# Alphabet Ecosystem Integration Guide

## Overview
Adam v24.0+ is designed to deeply integrate with the **Alphabet Ecosystem**, leveraging the power of Google Cloud Platform (GCP), Gemini Models, and DeepMind's research frameworks to create a **Universal Financial Intelligence** system.

This document outlines the architecture, configuration, and usage of these integrations.

## Architecture

```mermaid
graph TD
    User[User / Orchestrator] --> API[API Gateway]
    API --> MetaOrchestrator[Meta Orchestrator]

    subgraph "Cognitive Layer (Gemini)"
        MetaOrchestrator --> GeminiPro[Gemini 1.5 Pro]
        GeminiPro --> Vision[Vision Analysis]
        GeminiPro --> Audio[Audio Analysis]
        GeminiPro --> Text[Text Reasoning]
    end

    subgraph "Reasoning Layer (DeepMind)"
        MetaOrchestrator --> SelfDiscover[Self-Discover Prompt]
        MetaOrchestrator --> CoVe[Chain-of-Verification]
        MetaOrchestrator --> AlphaFinance[AlphaFinance RL Env]
    end

    subgraph "Infrastructure Layer (GCP)"
        MetaOrchestrator --> PubSub[Pub/Sub Broker]
        PubSub --> Agents[Distributed Agents]
        Agents --> BigQuery[BigQuery Data Warehouse]
        Agents --> VertexAI[Vertex AI Model Garden]
    end
```

## Components

### 1. Gemini 1.5 Pro (Multimodal Core)
The system uses Gemini 1.5 Pro as its primary cognitive engine due to its massive context window (1M+ tokens) and native multimodal capabilities.

*   **Code Location:** `core/llm_plugin.py` (`GeminiLLM`), `core/analysis/gemini_analyzer.py`
*   **Capabilities:**
    *   **Text:** Deep qualitative analysis of financial reports.
    *   **Vision:** Chart and graph interpretation (`analyze_image`).
    *   **Audio:** Earnings call analysis (`AudioFinancialAnalyzer`).

### 2. Vertex AI (Model Garden & Ops)
Adam connects to Vertex AI to access a variety of models (PaLM, Gemini, Codey) and manage MLOps.

*   **Code Location:** `core/llm_plugin.py` (`VertexLLM`)
*   **Usage:**
    *   Set `provider: vertex` in `llm_plugin.yaml`.
    *   Set `VERTEX_PROJECT_ID` environment variable.

### 3. BigQuery (Financial Data Warehouse)
The system is designed to store structured analysis results and query large historical datasets via BigQuery.
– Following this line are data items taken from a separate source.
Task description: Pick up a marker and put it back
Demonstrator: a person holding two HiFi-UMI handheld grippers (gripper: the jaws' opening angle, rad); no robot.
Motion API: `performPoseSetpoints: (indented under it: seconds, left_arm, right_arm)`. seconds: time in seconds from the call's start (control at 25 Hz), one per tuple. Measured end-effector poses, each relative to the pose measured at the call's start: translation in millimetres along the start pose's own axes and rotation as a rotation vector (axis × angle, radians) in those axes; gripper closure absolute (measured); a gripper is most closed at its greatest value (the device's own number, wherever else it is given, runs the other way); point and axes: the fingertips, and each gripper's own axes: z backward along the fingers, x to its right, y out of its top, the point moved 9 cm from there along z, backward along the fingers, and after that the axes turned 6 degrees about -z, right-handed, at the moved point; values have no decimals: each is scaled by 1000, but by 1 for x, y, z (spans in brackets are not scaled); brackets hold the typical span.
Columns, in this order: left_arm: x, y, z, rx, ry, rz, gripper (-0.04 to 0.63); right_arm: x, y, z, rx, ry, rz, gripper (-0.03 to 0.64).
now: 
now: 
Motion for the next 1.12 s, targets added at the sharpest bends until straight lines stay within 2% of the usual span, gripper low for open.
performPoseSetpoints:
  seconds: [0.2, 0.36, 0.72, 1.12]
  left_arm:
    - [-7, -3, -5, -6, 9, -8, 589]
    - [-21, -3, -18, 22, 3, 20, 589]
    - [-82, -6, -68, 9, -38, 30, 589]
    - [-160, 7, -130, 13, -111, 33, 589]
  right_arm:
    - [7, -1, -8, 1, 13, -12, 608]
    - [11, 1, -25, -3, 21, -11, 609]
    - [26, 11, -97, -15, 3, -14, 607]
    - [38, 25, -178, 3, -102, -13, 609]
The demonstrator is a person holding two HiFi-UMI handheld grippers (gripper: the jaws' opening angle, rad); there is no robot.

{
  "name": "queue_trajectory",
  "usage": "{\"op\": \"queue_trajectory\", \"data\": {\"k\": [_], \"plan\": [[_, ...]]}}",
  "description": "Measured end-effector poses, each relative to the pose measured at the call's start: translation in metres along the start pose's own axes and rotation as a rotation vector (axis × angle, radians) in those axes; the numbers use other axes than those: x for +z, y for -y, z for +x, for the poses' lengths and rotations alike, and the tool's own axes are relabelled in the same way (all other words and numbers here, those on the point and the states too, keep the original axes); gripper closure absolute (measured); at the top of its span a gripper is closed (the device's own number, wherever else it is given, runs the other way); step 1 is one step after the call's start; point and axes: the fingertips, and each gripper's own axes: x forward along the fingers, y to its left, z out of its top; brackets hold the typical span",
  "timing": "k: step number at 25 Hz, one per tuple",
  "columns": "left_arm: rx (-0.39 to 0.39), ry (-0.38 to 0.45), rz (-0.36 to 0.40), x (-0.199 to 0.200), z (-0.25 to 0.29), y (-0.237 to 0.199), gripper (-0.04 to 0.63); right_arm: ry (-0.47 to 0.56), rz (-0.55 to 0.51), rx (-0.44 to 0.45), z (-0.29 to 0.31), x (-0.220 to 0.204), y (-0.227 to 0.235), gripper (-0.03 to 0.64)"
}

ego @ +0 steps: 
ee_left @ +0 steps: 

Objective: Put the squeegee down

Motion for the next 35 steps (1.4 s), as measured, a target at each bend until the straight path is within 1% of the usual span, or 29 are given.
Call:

*   **Code Location:** `core/data_access/bigquery_connector.py`
*   **Usage:**
    *   Used by `FundamentalAnalystAgent` to persist ratios and metrics.
    *   Used by `RAGFinancialAnalyzer` to retrieve historical context.

### 4. Pub/Sub (Asynchronous Nervous System)
For enterprise deployments, the in-memory message broker is replaced by Google Cloud Pub/Sub to allow distributed, fault-tolerant agent communication.

*   **Code Location:** `core/system/pubsub_broker.py`

### 5. DeepMind Reasoning Frameworks
We have implemented advanced prompting strategies derived from DeepMind research papers to enhance reliability and reasoning depth.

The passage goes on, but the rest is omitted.